Last week, I talked a bit about how to detect collisions. I didn't go into too much detail, focusing on first order approaches to limit the number of tests we have to do. There are multiple ways of getting increasingly tighter results, such as a hierarchy of bounding volumes. The way it works is you split the body into a series of smaller bounding volumes, such that the whole object is contained within them. Properly built, you can discard half the triangles in a body on each level, until you find the intersection.
But that's beyond the scope of my first attempt. I'm going to be pretending that my bodies are all perfectly round, and handle the crashes accordingly. The result is that the first order check with spherical bounding volumes gives me all the information I need.

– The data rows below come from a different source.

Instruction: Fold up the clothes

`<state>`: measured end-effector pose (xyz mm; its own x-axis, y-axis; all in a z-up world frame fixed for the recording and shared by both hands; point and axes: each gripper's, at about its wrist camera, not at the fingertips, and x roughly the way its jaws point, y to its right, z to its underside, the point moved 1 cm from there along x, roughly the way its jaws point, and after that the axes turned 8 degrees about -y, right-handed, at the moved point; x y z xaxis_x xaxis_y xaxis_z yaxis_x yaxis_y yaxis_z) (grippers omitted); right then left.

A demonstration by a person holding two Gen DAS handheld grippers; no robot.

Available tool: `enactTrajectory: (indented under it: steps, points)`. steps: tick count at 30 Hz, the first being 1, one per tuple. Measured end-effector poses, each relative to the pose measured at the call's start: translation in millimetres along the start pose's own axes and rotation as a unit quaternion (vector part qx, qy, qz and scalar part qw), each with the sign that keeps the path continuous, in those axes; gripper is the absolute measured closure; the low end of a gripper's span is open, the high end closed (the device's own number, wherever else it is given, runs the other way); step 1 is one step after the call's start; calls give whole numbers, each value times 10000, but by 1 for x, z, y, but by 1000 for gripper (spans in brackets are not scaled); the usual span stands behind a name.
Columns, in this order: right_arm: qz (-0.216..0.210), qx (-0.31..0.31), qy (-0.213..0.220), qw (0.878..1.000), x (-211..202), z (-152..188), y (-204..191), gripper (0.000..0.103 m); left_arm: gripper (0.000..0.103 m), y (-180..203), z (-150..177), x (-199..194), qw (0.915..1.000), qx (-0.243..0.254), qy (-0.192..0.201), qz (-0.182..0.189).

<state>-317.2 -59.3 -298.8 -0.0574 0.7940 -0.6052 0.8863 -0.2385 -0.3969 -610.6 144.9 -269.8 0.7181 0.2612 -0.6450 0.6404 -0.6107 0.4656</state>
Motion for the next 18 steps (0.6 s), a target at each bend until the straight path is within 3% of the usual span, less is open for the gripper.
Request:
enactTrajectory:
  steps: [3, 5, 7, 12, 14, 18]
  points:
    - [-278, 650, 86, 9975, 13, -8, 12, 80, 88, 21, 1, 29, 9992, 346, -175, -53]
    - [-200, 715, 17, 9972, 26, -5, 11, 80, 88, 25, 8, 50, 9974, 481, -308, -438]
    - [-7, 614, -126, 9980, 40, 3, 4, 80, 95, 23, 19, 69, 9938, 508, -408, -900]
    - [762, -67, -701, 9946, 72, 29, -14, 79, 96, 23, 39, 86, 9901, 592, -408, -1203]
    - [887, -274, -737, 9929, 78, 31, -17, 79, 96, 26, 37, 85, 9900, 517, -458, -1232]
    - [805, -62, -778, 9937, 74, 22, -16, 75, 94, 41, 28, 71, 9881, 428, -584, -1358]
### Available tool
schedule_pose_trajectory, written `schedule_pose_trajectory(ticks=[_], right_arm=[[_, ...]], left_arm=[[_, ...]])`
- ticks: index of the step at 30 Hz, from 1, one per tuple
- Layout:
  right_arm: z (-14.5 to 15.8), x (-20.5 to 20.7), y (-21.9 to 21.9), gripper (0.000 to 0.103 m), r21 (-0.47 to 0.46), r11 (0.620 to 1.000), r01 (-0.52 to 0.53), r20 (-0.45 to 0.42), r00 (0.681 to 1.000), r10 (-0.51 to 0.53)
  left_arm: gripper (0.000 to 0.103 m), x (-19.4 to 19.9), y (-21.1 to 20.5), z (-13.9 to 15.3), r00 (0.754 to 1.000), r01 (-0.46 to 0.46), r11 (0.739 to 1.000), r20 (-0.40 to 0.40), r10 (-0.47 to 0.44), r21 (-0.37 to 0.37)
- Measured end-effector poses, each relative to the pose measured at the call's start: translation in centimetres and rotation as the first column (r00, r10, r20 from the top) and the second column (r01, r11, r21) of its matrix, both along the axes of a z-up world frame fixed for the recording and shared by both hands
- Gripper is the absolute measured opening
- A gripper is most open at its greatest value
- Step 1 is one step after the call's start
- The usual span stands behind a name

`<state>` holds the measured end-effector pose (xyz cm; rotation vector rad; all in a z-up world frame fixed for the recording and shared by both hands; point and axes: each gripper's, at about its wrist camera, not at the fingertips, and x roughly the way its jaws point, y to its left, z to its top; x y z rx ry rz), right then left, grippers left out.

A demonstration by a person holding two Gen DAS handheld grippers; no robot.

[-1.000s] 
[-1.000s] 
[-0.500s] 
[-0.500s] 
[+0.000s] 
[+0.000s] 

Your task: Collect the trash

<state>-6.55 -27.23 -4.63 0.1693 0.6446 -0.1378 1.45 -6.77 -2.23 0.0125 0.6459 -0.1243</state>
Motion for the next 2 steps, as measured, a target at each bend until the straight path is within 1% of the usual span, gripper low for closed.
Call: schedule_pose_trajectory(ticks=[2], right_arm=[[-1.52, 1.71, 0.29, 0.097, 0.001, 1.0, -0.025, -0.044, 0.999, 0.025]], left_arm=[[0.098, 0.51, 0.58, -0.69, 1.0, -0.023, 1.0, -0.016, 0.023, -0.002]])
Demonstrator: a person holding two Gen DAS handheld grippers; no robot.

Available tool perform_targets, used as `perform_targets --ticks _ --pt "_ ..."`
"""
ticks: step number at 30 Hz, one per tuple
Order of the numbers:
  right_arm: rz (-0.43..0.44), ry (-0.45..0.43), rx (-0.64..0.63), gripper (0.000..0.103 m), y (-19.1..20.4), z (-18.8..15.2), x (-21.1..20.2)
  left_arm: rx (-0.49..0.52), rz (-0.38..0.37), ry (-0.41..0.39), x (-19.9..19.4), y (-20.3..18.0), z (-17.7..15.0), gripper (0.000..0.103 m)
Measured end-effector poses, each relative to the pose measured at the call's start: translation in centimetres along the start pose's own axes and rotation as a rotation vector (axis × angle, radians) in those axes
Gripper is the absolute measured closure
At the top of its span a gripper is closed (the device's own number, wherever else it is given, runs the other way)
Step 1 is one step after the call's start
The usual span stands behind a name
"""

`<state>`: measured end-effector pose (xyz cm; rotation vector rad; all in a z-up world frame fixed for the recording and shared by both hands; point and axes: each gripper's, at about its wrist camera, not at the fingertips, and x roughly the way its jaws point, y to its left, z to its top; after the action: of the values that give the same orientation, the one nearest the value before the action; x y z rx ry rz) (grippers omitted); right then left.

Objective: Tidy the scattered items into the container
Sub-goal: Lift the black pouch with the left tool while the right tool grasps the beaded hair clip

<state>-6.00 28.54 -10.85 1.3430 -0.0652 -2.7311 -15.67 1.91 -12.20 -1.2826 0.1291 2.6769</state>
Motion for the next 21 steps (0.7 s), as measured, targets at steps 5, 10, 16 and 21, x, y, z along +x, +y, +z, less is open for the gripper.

After comparing the bodies' distance from each other, I have a list of all the collisions that happened in a given frame. This should be a fairly small list. It's unlikely that in a given frame you'll find many collisions. Still, we don't want to assume we'll only ever find one, or we may find strange results in some cases.
Of course, after going to all this trouble to determine when two objects are getting too close, we actually have to decide what to do about it. This decision has to be informed by the kind of game, and the actors involved. For example, if you detect the collision between a bullet and an object, you'll want to remove the bullet and deal damage to the object. If you are simulating billiard balls, you'll want to have them bounce off of each other. If it's a person walking into a wall, you might just want to move them back so they're not inside the wall any more and stop them.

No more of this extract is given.